試薬の添付文書見ると、規格が10%とか20%になっています。
これは用手法ELISA時代の名残です。
マイクロプレートでは手技とか色んな要因でばらつきます。
全自動機ではその心配は少ないけれど、万一超えたら薬事回収になってしまうから、ここの規格を厳しくする必要は無いのです。

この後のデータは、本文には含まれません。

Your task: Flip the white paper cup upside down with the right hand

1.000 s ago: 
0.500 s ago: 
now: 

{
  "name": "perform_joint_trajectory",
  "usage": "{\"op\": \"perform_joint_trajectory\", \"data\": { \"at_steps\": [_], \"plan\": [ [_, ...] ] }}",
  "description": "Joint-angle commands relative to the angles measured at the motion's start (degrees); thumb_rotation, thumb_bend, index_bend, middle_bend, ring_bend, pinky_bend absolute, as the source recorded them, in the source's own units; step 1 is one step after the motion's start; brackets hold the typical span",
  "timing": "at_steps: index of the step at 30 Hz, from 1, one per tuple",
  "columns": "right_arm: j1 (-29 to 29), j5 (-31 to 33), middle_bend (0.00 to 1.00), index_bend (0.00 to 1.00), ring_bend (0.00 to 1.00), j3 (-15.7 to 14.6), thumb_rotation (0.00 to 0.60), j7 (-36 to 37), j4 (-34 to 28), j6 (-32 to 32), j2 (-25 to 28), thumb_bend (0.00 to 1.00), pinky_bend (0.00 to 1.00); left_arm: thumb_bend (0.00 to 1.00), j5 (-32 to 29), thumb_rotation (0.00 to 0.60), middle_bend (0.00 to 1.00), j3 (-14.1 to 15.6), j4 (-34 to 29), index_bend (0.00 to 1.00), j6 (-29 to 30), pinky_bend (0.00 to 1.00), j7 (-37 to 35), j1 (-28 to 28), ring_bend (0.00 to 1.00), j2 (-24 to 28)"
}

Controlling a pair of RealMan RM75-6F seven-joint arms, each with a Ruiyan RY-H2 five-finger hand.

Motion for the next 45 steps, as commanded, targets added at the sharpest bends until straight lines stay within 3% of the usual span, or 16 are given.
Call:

規格を厳しくしても、試薬の性能が上がる訳じゃないですよ。

次にそもそも再現性というのが、試薬の性能ではなくて装置の性能であること。
分注のばらつきとか、撹拌の均一性とか、温度のムラとか、ノイズなんかですね。
何で試薬の性能試験という事になっているんだか。
もし再現性の悪い試薬を作れって言われても、技術的に無理ですよ。

こんな矛盾だらけの試験ですが、実験の基本は再現性。
開発者は必ずやる(お客様は絶対やらない)試験です。